Ecuadorian Baths & Colonial Towns

We took the three hours bus ride from Quito to Banos. Banos, meaning "Baths" in Spanish, is a quaint little town right smack in a valley surrounded by both dry, brown and lush, green mountains - an active volcano being one of them (last eruption was in 1999). Banos is also known for melcocha or local taffy, which actually chews better than other taffy I've tasted. Walking through the little town from the bus station gave me a sigh of relief. Relief from the traffic congestion and constantly being alert and cautious when walking around (especially in the evening) in Quito.

I enjoyed the little town of Banos. We took a 17 kilometer bike ride from the village to one of the main waterfalls. Along the way, we saw incredible views of the mountains and other waterfalls.
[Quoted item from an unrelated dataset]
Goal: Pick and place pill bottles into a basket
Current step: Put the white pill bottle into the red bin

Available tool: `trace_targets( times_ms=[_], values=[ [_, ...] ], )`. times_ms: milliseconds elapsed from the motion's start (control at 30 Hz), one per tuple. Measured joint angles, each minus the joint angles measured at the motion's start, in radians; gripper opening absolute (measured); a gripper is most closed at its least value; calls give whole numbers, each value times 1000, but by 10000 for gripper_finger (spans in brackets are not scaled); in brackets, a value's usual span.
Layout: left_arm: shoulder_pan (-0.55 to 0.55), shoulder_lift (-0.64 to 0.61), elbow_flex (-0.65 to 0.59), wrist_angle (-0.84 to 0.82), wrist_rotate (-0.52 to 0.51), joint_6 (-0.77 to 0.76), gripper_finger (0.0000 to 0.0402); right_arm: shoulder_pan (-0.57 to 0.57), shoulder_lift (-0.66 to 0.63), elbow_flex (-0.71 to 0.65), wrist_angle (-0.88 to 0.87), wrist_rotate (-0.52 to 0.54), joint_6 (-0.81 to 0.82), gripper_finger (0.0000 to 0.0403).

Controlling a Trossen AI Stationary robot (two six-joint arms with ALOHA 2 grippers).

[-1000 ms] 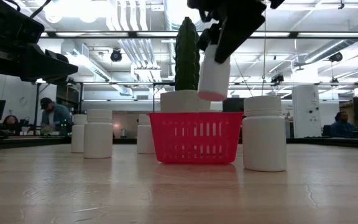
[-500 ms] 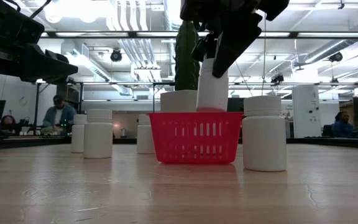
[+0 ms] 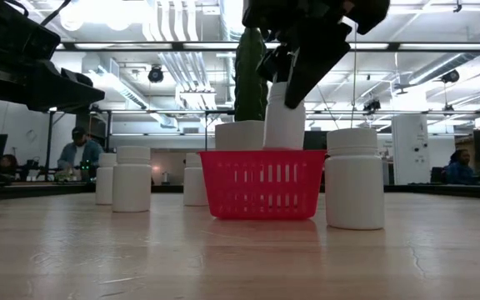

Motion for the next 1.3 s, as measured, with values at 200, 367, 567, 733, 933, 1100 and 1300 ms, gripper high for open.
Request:
trace_targets(
  times_ms=[200,367,567,733,933,1100,1300],
  values=[
    [0,14,0,0,0,0,3,12,0,0,-17,3,-137,147],
    [0,32,0,0,0,0,3,12,0,-3,-38,15,-280,147],
    [0,46,0,0,0,0,3,11,0,-3,-41,36,-434,147],
    [0,50,0,1,0,0,3,11,0,-3,-39,74,-503,147],
    [0,50,0,4,0,0,3,11,31,-2,-24,85,-570,147],
    [0,50,0,6,0,0,3,11,61,-1,-23,85,-585,147],
    [0,50,0,6,0,0,3,11,83,-1,-23,82,-614,147]
  ],
)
Wide roads and not a lot of crazy traffic too, like it is in the States on some roads. We passed through a scattering of small towns and farmhouses.

After the ride, we made a visit to the local public bathhouse. The waters in the public bathhouse is generated from the hot springs source from the active volcano. Taking a dip at the bathhouse is definitely not the same as taking a dip in an onsen in Japan. Though a similar thing to note is that people have to be scrubbed clean before entering the baths, as it is done in Japan. It can be quite crowded at times with families, and bathing suits are actually allowed. The hot spring waters are a reddish brown color and do not smell like sulphur, but of battery acid for some reason. Nevertheless, the waters were soothing to the skin.

a street and lush, green mountains in Banos

We took the seven hours bus journey to Cuena from Banos. We passed through tropical-forested mountains, dry-dirt towering mountains, country, farmland, and foggy moorish-looking hills to get there. In midst of this journey, a small family of indigenous Incans sat before Rick and I. Two of the little girls smiled and shyly stared at Rick the entire way like a television. Guess, they probably have never seen an Asian before. I wanted to take a picture of them but the mother said no.

We dropped into the town of Cuenca, a city known for narrow cobblestone roads and colonial architecture. The city is lined with colonial buildings, similar to Old Town Quito. The markets are not as extensive as the Otavalo market. Much of the handicrafts are made of plastic and clay. The fruit market was a great place to try local fruits though. Mangoes were sumptiously sweet.

Tried the comida China there, otherwise known as Ecuadorian-Chinese food. A nice thing to note is that the owner-chef fed us lunch for free. I wanted to pay but Rick said if I did, I'd make him lose face because he kept on insisting the lunch was on him. I didn't really get that, but Rick did say that the owner-chef said we can pay him back if fate has us meet again some day (a Chinese saying, translated). Sometimes, I feel that the Chinese and Chinese culture are quite tragically dramatic (i.e., hardly a historical Chinese movie has a happy ending).

Cuenca is a great place to stroll around and look at old colonial architecture and people-watch. Or even to watch a thunderstorm take place, which Rick and I did from the shelter of a supermarket.